» **How to complete this task**: Copy every line below that has the word "point" in it.

==*==

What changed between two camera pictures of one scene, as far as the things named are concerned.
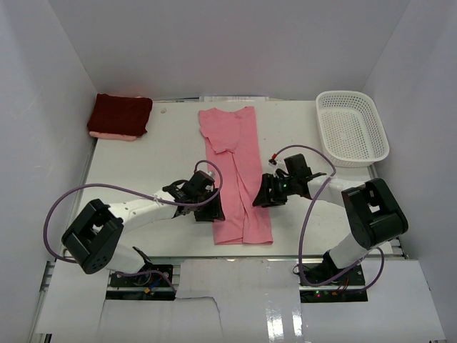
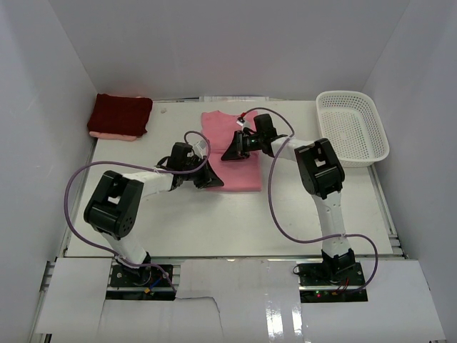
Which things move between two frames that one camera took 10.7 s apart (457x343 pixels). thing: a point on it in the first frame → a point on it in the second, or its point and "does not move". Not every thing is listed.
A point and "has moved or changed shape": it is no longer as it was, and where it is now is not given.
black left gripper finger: (218, 212) → (211, 179)
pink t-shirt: (232, 146) has moved or changed shape
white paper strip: (233, 98) does not move
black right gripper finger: (271, 192) → (235, 151)
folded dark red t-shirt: (121, 114) does not move
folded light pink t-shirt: (112, 136) does not move
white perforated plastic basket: (350, 128) does not move
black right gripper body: (269, 191) → (240, 143)
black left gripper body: (209, 206) → (201, 175)
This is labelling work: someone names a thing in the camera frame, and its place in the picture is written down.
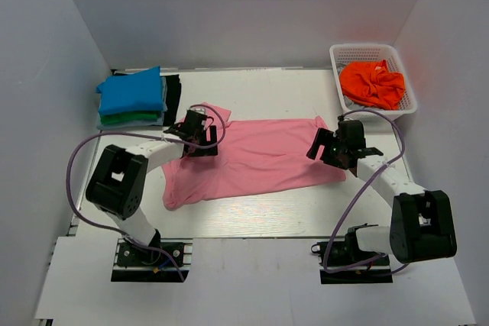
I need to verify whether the pink t shirt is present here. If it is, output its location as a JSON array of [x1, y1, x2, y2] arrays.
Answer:
[[162, 105, 345, 210]]

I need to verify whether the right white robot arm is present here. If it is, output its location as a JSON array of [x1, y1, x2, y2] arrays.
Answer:
[[307, 120, 458, 267]]

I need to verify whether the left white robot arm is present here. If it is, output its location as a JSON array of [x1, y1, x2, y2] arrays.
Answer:
[[86, 106, 222, 264]]

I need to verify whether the grey t shirt in basket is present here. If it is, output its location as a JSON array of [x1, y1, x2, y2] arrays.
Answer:
[[335, 61, 384, 110]]

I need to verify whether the black folded t shirt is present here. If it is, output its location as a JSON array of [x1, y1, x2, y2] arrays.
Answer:
[[163, 75, 182, 127]]

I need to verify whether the green folded t shirt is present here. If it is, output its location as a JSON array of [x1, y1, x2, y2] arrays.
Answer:
[[100, 111, 161, 125]]

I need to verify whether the orange t shirt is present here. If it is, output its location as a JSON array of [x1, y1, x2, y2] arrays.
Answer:
[[339, 60, 406, 111]]

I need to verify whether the white plastic basket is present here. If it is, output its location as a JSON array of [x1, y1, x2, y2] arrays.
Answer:
[[329, 44, 417, 120]]

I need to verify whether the light blue folded t shirt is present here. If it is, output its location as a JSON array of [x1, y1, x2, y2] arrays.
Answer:
[[96, 76, 167, 131]]

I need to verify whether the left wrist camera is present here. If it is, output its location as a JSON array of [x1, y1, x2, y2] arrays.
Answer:
[[191, 107, 207, 115]]

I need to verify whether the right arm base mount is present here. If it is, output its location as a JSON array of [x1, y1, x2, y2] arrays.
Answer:
[[310, 239, 393, 285]]

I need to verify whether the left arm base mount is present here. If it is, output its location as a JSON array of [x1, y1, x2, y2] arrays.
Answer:
[[111, 239, 193, 283]]

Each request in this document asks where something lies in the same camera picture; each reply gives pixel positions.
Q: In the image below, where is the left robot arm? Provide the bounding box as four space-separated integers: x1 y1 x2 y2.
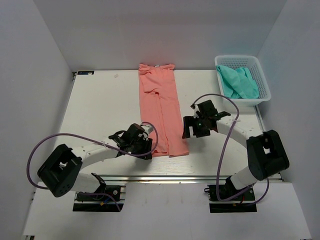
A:
37 122 158 200

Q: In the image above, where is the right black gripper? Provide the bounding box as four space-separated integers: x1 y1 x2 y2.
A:
182 115 211 139

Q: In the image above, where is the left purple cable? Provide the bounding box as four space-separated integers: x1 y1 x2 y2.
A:
27 121 159 211

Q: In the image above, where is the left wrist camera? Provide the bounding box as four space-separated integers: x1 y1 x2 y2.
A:
141 124 154 138

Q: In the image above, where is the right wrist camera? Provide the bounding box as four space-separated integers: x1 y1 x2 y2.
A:
190 104 201 119

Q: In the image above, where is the purple cable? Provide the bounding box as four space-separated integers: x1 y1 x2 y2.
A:
27 121 159 211
191 93 270 205

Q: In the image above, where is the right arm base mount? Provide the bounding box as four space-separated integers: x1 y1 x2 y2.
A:
203 177 257 214

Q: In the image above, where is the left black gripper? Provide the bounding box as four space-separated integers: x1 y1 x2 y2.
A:
130 136 153 160

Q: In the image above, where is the teal t shirt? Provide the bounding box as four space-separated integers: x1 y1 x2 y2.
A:
216 65 260 99

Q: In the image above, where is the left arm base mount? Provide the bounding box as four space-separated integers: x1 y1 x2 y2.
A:
72 173 126 213

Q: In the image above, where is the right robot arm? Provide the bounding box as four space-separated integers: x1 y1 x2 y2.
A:
182 100 290 200

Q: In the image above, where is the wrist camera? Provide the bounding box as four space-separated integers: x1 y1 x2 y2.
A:
141 124 154 138
190 104 201 119

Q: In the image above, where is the pink t shirt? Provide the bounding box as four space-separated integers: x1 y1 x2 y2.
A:
138 63 189 157

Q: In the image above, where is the white plastic basket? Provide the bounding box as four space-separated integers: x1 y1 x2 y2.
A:
214 55 271 108

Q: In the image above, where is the blue table label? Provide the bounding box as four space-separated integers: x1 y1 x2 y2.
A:
77 70 95 75

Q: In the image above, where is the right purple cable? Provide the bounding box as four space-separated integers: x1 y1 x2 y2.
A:
191 93 270 205

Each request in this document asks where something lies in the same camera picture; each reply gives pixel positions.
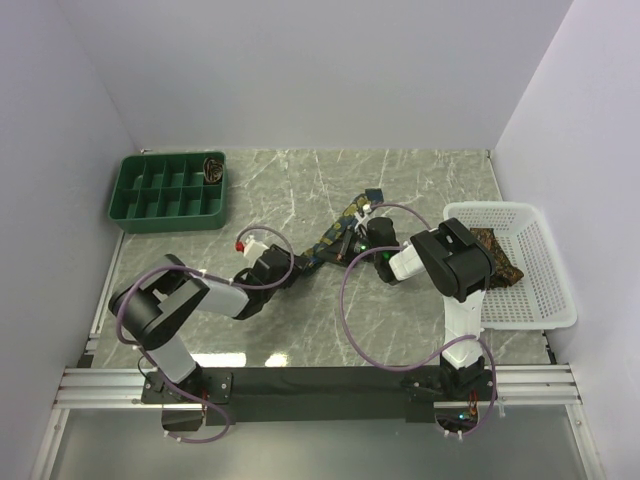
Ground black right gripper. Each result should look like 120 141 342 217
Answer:
317 226 381 269

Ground blue floral yellow tie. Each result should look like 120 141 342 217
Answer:
302 188 384 276

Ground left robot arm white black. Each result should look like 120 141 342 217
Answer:
109 238 308 402

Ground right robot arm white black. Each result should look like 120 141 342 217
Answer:
338 217 496 399

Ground rolled dark tie in tray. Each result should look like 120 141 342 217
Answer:
202 156 225 185

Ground dark key-pattern tie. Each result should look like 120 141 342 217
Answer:
470 228 524 290

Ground green compartment tray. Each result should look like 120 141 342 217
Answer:
108 151 228 234

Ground black base bar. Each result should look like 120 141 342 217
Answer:
140 367 501 426

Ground white plastic basket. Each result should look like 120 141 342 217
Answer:
443 201 578 330

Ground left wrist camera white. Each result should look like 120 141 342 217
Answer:
235 235 269 262

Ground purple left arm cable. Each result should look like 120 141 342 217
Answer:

==*==

» **Written answer**:
Which things move between two frames that one camera took 10.7 s apart (457x343 pixels). thing: a point on it in the first frame → a point on it in the second, or its point and "does not move". Not every thing is listed.
A point and "has moved or changed shape": it is no longer as it was, and where it is now is not given.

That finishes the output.